Data section:
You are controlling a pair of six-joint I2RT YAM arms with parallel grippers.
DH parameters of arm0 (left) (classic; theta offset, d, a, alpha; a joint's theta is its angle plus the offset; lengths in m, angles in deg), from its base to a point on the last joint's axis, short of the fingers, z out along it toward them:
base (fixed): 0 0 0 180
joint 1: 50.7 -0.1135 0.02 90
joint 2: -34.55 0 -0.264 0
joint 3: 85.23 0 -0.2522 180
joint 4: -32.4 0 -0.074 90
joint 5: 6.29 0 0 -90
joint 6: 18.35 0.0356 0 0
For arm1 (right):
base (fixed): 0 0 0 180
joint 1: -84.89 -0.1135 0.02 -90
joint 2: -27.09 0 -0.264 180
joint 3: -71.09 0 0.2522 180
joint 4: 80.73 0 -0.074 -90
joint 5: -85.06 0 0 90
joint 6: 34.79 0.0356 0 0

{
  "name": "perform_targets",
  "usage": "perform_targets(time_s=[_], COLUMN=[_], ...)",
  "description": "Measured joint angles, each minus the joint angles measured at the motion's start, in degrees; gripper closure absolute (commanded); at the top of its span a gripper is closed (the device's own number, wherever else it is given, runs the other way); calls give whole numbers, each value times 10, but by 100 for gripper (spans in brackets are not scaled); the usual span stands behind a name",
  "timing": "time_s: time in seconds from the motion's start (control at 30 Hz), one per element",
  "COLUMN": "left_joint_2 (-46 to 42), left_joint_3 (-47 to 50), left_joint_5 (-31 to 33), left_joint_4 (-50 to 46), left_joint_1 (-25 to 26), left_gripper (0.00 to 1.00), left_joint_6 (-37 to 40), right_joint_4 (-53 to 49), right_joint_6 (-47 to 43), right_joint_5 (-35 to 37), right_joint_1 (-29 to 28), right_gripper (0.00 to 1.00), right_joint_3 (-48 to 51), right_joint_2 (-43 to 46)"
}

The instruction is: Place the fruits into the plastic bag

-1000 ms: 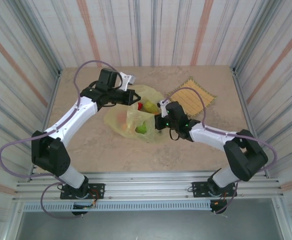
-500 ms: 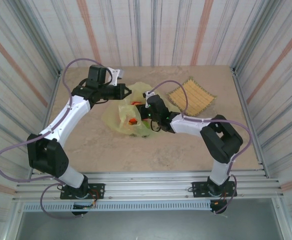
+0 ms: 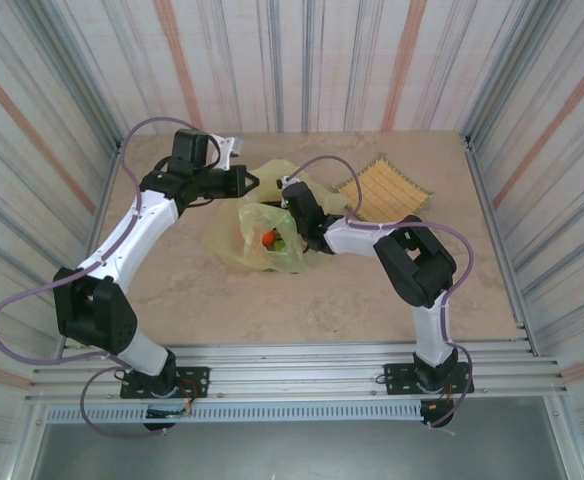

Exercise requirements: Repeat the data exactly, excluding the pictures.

Solution:
You are controlling a pair of six-joint I2RT YAM arms with parallel grippers.
DH parameters of arm0 (left) (classic; theta offset, d, a, alpha; a joint's theta is its angle plus the offset; lengths in m, angles in deg), from its base to a point on the last joint's axis, short of the fingers, z out along it toward them:
base (fixed): 0 0 0 180
joint 1: 50.7 -0.1135 0.02 90
joint 2: -34.55 0 -0.264 0
joint 3: 85.23 0 -0.2522 180
joint 4: -32.4 0 -0.074 90
joint 5: 6.29 0 0 -90
joint 6: 18.35 0.0356 0 0
For arm1 (right):
base (fixed): 0 0 0 180
joint 1: -84.89 -0.1135 0.02 -90
joint 2: -27.09 0 -0.264 180
joint 3: -71.09 0 0.2522 180
joint 4: 80.73 0 -0.074 -90
joint 5: -85.06 0 0 90
joint 6: 34.79 0.0356 0 0

{
  "name": "perform_targets",
  "usage": "perform_targets(time_s=[_], COLUMN=[_], ...)",
  "description": "Measured joint angles, each minus the joint angles measured at the motion's start, in degrees; gripper closure absolute (commanded); at the top of its span a gripper is closed (the device's own number, wherever else it is given, runs the other way); calls give whole numbers, each value times 10, but by 100 for gripper (spans in brackets are not scaled); the usual span stands behind a name",
  "timing": "time_s: time in seconds from the motion's start (control at 30 Hz), one per element",
  "COLUMN": "left_joint_2 (-46 to 42), left_joint_3 (-47 to 50), left_joint_5 (-31 to 33), left_joint_4 (-50 to 46), left_joint_1 (-25 to 26), left_gripper (0.00 to 1.00), left_joint_6 (-37 to 40), right_joint_4 (-53 to 49), right_joint_6 (-47 to 43), right_joint_5 (-35 to 37), right_joint_1 (-29 to 28), right_gripper (0.00 to 1.00), right_joint_3 (-48 to 51), right_joint_2 (-43 to 46)"
}

The instruction is: Place the fruits into the plastic bag

-1000 ms: 
-500 ms: 
+0 ms: 

The required output is now complete.